→ What to work on
Give back only the lines in the records below from the one with "The same camera" to the one with "Target: person's left hand", both inclusive, word for word.

+---+

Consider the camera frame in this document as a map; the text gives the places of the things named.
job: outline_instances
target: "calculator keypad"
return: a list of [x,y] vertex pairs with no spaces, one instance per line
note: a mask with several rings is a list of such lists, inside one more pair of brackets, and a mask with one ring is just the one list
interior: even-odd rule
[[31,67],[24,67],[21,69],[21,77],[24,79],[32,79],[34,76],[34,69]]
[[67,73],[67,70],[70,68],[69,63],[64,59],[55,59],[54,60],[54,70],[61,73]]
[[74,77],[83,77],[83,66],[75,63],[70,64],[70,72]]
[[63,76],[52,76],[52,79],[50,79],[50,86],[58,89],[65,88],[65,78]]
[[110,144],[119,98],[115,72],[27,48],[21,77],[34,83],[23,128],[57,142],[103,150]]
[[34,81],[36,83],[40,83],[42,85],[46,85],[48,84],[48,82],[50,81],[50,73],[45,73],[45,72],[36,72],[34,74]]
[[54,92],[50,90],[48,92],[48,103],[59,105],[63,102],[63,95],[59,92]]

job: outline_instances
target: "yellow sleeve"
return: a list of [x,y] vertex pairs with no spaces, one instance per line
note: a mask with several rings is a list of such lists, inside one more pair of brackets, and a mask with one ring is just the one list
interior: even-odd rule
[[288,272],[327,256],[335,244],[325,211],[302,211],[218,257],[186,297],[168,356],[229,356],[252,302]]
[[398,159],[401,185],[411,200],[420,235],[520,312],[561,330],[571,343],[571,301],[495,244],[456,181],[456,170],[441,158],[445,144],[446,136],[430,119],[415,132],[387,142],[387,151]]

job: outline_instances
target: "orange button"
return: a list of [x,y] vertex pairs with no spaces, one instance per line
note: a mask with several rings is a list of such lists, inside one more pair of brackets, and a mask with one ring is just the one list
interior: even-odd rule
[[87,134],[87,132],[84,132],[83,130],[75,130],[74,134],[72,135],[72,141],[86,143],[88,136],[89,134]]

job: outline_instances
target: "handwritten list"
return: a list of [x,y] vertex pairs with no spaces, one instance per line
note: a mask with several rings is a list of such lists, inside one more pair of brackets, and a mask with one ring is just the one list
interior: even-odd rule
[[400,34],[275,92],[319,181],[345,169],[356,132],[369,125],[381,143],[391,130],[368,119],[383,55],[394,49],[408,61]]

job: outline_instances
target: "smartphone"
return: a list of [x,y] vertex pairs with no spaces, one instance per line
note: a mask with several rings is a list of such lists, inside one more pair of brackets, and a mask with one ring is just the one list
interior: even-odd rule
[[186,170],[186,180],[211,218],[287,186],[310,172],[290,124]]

+---+

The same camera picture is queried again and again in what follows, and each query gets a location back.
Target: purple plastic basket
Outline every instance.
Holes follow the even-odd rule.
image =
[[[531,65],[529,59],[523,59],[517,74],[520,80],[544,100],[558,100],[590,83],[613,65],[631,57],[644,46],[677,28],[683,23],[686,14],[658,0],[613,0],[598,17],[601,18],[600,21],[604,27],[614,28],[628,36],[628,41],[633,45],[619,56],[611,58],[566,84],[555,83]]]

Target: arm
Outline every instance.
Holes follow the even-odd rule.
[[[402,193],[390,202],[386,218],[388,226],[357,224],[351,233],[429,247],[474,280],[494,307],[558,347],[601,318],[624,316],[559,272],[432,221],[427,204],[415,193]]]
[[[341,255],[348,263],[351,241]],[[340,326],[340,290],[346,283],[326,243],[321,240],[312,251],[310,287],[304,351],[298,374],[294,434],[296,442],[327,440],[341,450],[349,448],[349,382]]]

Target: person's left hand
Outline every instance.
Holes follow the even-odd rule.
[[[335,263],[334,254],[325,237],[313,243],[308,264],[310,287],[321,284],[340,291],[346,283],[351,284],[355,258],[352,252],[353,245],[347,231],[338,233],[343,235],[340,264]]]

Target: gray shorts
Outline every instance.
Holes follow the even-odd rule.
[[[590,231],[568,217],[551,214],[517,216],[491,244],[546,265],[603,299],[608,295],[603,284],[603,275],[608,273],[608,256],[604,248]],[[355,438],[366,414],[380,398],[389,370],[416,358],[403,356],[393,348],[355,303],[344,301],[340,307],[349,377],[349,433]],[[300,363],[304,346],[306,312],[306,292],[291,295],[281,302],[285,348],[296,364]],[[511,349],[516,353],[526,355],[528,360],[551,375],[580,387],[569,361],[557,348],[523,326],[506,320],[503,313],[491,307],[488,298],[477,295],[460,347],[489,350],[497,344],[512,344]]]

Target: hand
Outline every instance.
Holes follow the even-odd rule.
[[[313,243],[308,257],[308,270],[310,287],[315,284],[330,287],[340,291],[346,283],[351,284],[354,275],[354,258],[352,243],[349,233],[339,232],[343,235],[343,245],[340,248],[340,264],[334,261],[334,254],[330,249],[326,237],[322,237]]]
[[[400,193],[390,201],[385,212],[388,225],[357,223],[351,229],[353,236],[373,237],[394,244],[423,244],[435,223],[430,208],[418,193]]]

+---+

→ Answer space
The same camera picture is queried again and again in what follows, and each query gets a location back.
Target: purple plastic basket
Outline every instance.
Holes follow the even-odd rule.
image =
[[[531,65],[529,59],[523,59],[517,74],[520,80],[544,100],[558,100],[590,83],[613,65],[631,57],[644,46],[677,28],[683,23],[686,14],[658,0],[613,0],[598,17],[601,18],[600,21],[604,27],[614,28],[628,36],[628,41],[633,45],[619,56],[611,58],[566,84],[555,83]]]

Target: arm
Outline every instance.
Holes follow the even-odd rule.
[[[402,193],[390,202],[386,218],[388,226],[357,224],[351,233],[429,247],[474,280],[494,307],[558,347],[601,318],[624,316],[559,272],[432,221],[427,204],[415,193]]]
[[[341,255],[348,263],[351,241]],[[340,326],[340,290],[346,283],[326,243],[321,240],[312,251],[310,287],[304,351],[298,374],[294,434],[296,442],[327,440],[341,450],[349,448],[349,382]]]

Target: person's left hand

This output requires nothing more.